Carcinome épidermoïde amygdalien
Rare, mais très malin, avec des métastases précoces, le carcinome épidermoïde amygdalien est surtout observé chez des races de petite taille et en ville, où la pollution augmente le risque par dix. Il est agressif localement, infiltre toutes les structures locales et métastase dans les ganglions, puis dans les poumons. Malgré le traitement local, régional et général, la survie est faible (10 % à 1 an).
Bilan d’extension
Le bilan d’extension local, régional et à distance se fait à l’aide du scanner, qui donne un contour précis et bien défini de la tumeur et permet d’évaluer les ganglions et le thorax. Si des anomalies sont révélées sur les nœuds lymphatiques lors de cet examen, il est conseillé de profiter de l’anesthésie de l’animal pour réaliser des cytoponctions ganglionnaires. À la suite de ces examens, le stade de la tumeur est obtenu en fonction de sa taille, de l’état des ganglions et de la présence ou non de métastases1, ce qui permet d’établir un pronostic.
Chirurgie
Au terme du bilan d’extension et si le propriétaire est motivé, une chirurgie large et agressive est pratiquée avant même d’avoir le diagnostic histologique.

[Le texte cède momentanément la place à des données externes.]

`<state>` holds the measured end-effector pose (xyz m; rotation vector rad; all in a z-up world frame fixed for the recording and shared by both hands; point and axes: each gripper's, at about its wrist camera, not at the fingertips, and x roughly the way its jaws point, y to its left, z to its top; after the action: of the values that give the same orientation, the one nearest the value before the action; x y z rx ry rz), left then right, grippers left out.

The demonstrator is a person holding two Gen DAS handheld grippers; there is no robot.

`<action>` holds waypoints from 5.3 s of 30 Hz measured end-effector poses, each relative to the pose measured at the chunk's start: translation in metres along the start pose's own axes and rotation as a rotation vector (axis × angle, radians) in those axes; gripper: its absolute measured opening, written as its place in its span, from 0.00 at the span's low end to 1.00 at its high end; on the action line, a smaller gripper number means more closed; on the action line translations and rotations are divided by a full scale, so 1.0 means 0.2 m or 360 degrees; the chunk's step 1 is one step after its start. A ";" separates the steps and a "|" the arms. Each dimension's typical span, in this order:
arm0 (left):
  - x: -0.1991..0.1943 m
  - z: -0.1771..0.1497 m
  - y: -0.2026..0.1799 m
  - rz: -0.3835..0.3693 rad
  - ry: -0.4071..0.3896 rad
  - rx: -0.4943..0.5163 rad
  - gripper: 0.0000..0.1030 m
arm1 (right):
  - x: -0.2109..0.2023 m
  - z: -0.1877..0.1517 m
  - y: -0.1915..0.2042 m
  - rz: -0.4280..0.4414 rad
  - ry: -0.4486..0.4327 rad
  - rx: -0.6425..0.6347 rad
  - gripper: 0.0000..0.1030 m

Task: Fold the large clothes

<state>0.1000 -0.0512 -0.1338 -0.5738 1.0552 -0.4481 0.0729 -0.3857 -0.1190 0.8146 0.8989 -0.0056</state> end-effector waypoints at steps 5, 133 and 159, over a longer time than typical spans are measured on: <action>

L’intervention est douloureuse et nécessite une bonne analgésie, par exemple une anesthésie tronculaire. La réalimentation a lieu environ 24 heures après la chirurgie. Une alimentation humide pendant 1 mois est conseillée, avec un rinçage de la bouche à l’eau tiède pour assurer l’hygiène buccale.
Diagnostic histologique
Le diagnostic histologique, réalisé après la chirurgie, permet de connaître le type de la tumeur et l’état des marges. En fonction du type tumoral, la nécessité d’un traitement adjuvant est évaluée. Si les marges ne sont pas saines, une radiothérapie (sur les tumeurs radiosensibles) est préconisée. Pour les tumeurs avec un fort potentiel métastatique, la chimiothérapie est préférée. L’association de tous ces traitements est possible, mais il n’existe pas de consensus.